A new `healthCheckTimeout` option on the delegate config lets you control how long the RPC health probe waits before marking a cached connection as stale and reconnecting.

```typescript
await loadModel({
  modelSrc: LLAMA_3_2_1B_INST_Q4_0,
  modelType: "llm",
  delegate: {
    topic: topicHex,
    providerPublicKey,
    timeout: 30_000,
    healthCheckTimeout: 2000,
  },
});
```

### Addon Stats Across All Operations

All inference operations now return detailed performance stats from the underlying addons. Completion, transcription, translation, TTS, and embedding responses all include stats like `tokensPerSecond`, `timeToFirstToken`, `audioDuration`, and the new `backendDevice` field (`"cpu"` or `"gpu"`).

```typescript
const { embedding, stats } = await embed({ modelId, text: "hello" });
console.log(stats?.backendDevice); // "cpu" | "gpu"
```

### @qvac/sdk (v0.9.0)

* **CLD2 language detection** is now integrated into the SDK for automatic language identification.
* **OCR plugin updated** to work with `@qvac/ocr-onnx@0.4.0`.
* **TTS interface refactored** — the TTS package uses a new `files`-based constructor with absolute paths, replacing the legacy loader pattern.

## Bug Fixes

### @qvac/sdk (v0.9.0)

* **KV cache preserved across tool-call round-trips** — multi-turn tool-calling completions no longer lose context between rounds.
* **KV cache save race condition** fixed in tool-calling completions — concurrent saves no longer corrupt the cache.
* **`<think>` blocks stripped** before parsing tool calls — reasoning traces from models like DeepSeek no longer break tool call extraction.
* **Progress event buffering** — throttled progress events are now buffered instead of dropped, ensuring no updates are lost during fast download sequences.
* **RPC progress throttling** — progress frames are throttled to prevent `Maximum call stack size exceeded` errors during high-frequency updates.
* **Clean process exit** — the Bare runtime process global is now handled correctly, and RPC close triggers a clean exit.
* **Connection teardown race** in `closeConnections` resolved — concurrent teardowns no longer deadlock.
* **React Native diffusion compatibility** — `Buffer` replaced with `Uint8Array` in the diffusion client, fixing React Native builds.
* **Download progress accuracy** — registry downloads now use network-layer progress instead of disk I/O measurements.
* **VLM addon classification** — the model registry was regenerated to fix incorrect VLM addon type assignments.
* **ONNX companion files** — `.onnx.data` companion files are now correctly resolved during registry model resolution.
* **Security hardening** — multiple code scanning alerts resolved across SDK pod packages.

***

## 📦 Model Changes

Model registry updated: 312 → 653 (+341). See [model changes](./changelog/0.9.0/models.md) for the full list.

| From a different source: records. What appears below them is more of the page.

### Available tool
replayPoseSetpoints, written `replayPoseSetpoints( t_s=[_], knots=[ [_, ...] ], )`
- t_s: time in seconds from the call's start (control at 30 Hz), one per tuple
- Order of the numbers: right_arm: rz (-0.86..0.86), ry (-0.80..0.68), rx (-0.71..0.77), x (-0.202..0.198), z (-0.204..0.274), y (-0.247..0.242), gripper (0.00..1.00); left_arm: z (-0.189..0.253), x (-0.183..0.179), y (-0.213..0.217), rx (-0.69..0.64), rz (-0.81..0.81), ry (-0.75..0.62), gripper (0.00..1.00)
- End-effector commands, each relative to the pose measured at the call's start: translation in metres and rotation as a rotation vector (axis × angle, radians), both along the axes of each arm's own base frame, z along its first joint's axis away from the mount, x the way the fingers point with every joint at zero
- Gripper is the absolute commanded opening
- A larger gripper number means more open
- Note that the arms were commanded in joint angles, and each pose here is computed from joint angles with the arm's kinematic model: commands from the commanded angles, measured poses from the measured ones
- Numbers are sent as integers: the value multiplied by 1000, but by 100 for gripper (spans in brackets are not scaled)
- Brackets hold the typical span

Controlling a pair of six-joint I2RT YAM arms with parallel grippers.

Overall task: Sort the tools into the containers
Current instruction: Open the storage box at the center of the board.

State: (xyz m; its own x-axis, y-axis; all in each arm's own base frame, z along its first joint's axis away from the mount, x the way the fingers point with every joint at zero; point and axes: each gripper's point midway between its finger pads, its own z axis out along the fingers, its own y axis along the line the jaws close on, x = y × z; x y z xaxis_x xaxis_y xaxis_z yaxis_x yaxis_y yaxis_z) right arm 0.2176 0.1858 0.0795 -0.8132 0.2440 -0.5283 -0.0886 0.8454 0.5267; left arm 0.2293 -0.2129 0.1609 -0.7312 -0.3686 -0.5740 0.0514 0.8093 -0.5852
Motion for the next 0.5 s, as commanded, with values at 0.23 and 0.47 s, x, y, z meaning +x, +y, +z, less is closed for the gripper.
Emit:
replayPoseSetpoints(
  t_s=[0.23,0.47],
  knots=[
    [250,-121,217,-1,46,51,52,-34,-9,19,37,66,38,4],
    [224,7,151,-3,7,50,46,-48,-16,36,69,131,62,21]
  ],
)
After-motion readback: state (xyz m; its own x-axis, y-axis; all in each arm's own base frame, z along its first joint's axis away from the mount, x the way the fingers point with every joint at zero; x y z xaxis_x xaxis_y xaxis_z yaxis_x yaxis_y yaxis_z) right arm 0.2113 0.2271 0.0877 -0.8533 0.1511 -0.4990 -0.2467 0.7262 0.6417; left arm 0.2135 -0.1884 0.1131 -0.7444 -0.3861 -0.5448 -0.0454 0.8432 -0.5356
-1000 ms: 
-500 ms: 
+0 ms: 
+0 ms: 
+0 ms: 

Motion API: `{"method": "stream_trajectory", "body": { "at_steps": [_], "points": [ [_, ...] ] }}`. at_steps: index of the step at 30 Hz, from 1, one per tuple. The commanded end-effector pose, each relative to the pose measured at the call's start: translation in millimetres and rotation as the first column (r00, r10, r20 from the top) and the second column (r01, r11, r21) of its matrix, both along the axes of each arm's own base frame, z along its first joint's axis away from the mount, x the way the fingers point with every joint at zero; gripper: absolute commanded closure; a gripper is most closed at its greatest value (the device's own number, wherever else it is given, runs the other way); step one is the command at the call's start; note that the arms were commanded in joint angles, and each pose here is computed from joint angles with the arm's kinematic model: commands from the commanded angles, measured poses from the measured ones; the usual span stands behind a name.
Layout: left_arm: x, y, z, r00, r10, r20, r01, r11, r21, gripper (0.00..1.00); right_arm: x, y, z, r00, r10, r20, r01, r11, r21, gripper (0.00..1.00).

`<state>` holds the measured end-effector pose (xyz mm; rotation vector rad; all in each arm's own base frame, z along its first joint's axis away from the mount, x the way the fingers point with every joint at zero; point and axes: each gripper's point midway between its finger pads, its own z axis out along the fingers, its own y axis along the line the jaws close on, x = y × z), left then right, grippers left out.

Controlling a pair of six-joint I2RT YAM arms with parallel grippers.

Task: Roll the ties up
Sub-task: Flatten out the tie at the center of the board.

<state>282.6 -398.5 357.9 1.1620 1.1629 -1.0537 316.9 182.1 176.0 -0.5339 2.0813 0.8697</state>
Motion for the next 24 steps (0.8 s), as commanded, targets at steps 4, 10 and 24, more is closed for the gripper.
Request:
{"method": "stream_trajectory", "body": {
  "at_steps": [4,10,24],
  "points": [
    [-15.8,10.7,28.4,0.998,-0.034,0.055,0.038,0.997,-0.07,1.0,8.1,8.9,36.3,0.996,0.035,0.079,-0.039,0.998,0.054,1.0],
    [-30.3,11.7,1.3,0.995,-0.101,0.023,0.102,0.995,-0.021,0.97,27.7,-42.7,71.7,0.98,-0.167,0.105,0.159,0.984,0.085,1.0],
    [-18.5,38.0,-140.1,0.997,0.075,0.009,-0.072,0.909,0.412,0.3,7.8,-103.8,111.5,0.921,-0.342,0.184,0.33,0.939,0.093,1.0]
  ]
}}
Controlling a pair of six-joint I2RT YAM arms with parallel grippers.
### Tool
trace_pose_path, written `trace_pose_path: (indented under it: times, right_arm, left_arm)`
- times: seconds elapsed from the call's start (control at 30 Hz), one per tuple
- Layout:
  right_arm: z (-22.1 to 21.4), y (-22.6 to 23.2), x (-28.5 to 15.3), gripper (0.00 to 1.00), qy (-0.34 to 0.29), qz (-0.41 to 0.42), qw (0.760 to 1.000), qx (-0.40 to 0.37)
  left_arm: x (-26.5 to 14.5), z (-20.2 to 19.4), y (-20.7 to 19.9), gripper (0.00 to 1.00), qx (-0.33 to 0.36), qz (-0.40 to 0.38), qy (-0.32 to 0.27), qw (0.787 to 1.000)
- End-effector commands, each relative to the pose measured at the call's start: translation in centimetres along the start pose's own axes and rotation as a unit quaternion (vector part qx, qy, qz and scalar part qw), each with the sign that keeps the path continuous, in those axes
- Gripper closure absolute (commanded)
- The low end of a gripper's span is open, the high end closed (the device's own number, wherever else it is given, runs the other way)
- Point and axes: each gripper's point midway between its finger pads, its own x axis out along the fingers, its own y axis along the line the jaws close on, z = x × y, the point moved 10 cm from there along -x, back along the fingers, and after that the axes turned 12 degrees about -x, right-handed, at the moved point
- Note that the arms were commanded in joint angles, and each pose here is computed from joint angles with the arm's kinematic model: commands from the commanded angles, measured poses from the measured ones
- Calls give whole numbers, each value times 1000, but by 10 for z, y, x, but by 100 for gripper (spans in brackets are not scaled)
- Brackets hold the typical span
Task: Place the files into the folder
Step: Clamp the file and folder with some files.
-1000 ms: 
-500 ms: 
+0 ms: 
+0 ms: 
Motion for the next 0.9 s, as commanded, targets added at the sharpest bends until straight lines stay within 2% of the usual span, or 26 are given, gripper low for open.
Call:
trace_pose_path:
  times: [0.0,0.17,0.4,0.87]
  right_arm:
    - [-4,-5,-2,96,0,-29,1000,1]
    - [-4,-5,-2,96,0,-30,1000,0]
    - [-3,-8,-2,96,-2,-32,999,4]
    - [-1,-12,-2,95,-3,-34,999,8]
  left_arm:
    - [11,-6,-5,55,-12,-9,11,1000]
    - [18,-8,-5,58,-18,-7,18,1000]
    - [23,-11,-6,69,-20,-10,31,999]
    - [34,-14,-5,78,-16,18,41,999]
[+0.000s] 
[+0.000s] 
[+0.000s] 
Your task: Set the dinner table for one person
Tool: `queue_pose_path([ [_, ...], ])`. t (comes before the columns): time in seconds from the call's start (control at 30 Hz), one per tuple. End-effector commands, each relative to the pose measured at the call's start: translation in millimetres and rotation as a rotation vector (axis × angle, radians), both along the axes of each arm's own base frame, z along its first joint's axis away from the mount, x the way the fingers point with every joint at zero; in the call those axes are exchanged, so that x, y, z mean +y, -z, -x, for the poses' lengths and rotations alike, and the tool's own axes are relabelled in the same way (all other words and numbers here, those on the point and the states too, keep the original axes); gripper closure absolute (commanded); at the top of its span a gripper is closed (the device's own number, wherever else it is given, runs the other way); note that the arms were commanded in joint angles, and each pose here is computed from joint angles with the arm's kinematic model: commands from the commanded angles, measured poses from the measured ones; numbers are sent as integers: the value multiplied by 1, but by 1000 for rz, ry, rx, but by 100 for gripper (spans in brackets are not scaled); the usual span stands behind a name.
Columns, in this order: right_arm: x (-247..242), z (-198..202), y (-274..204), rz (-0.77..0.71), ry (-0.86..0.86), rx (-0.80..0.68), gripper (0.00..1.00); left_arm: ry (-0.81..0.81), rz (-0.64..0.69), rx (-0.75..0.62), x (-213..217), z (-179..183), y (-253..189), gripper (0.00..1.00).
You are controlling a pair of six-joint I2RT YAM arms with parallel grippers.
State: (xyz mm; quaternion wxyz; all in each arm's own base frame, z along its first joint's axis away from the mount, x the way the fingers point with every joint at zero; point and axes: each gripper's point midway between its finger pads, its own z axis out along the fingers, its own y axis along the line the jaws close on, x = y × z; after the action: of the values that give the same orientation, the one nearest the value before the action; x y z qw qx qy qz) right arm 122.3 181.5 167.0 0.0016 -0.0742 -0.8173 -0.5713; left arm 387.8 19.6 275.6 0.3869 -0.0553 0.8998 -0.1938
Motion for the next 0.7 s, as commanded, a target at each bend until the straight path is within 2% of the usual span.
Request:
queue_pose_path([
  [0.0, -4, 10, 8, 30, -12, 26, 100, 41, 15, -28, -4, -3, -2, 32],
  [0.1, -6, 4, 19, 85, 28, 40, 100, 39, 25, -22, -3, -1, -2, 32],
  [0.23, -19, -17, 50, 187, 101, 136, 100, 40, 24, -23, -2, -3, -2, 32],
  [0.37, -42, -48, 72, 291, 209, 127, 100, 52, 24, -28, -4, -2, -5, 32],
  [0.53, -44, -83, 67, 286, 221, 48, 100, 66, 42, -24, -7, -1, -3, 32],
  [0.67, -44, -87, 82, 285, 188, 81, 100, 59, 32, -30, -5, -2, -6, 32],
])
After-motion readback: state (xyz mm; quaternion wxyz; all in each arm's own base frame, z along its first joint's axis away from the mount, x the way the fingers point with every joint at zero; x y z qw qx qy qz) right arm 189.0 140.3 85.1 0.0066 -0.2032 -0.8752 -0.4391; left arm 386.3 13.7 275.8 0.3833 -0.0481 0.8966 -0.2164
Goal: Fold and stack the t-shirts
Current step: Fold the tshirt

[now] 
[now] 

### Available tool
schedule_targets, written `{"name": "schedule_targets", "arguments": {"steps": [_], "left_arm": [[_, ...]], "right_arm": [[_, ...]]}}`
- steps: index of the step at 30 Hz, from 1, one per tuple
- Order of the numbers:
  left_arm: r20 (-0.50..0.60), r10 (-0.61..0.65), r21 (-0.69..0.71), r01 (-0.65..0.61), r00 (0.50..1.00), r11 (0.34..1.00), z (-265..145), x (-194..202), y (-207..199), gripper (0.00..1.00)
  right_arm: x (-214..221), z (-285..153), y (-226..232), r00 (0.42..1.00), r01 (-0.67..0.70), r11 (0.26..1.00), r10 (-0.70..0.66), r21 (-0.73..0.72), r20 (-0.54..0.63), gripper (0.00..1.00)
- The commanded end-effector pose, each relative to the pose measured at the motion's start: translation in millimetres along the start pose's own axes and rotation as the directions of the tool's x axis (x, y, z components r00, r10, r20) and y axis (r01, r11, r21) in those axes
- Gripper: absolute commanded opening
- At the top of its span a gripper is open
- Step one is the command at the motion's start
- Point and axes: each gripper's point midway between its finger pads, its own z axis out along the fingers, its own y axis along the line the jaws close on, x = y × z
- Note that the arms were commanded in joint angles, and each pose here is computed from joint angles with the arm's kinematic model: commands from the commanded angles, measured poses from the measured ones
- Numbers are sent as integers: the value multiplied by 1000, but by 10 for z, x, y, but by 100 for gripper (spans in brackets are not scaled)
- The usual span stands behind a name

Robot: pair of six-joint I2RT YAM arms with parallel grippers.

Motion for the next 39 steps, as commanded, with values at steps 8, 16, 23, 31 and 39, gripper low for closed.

* **295 Bergamot translation models** — offline NMT covering 42 language pairs bidirectional (az, be, bg, bn, bs, ca, da, de, el, et, fa, fi, gu, he, hi, hr, hu, id, is, kn, ko, lt, lv, ml, ms, mt, nb, nl, nn, pl, ro, sk, sl, sq, sr, sv, ta, te, tr, uk, vi). Each pair includes model weights, lexical shortlists, vocabularies, and metadata.
* **5 FLUX models** — FLUX.2 Klein 4B in Q4\_0, Q4\_K\_M, Q6\_K, Q8\_0 quantizations plus VAE.
* **4 Stable Diffusion models** — SD v2.1 1B (Q4\_0, Q8\_0) and SDXL Base 1.0 3B (Q4\_0, Q8\_0).
* **17 TTS Supertonic models** — Official Supertone FP32 variants including duration predictor, text encoder, vocoder, config, unicode indexer, and 10 voice styles.
* **1 LLM model** — Qwen3 4B (Q4\_K\_M).

***

## 🧹 Other Changes

* Updated addon dependencies: `@qvac/tts-onnx` to v0.6.7, `@qvac/transcription-whispercpp` to latest, Parakeet to v0.2.7, `@qvac/diffusion-cpp` to ^0.1.3.
* Replaced FeatureBase support links with Discord channel.
* Bumped `bare-crypto` and `@qvac/rag` for runtime stability.
* Renamed `@tetherto` npm references to `@qvac` namespace across READMEs.
* Improved test infrastructure with SDK test bootstrap and CI model caching.

## Documentation

### @qvac/sdk (v0.9.1)

* Remove trailing comma in quickstart import example.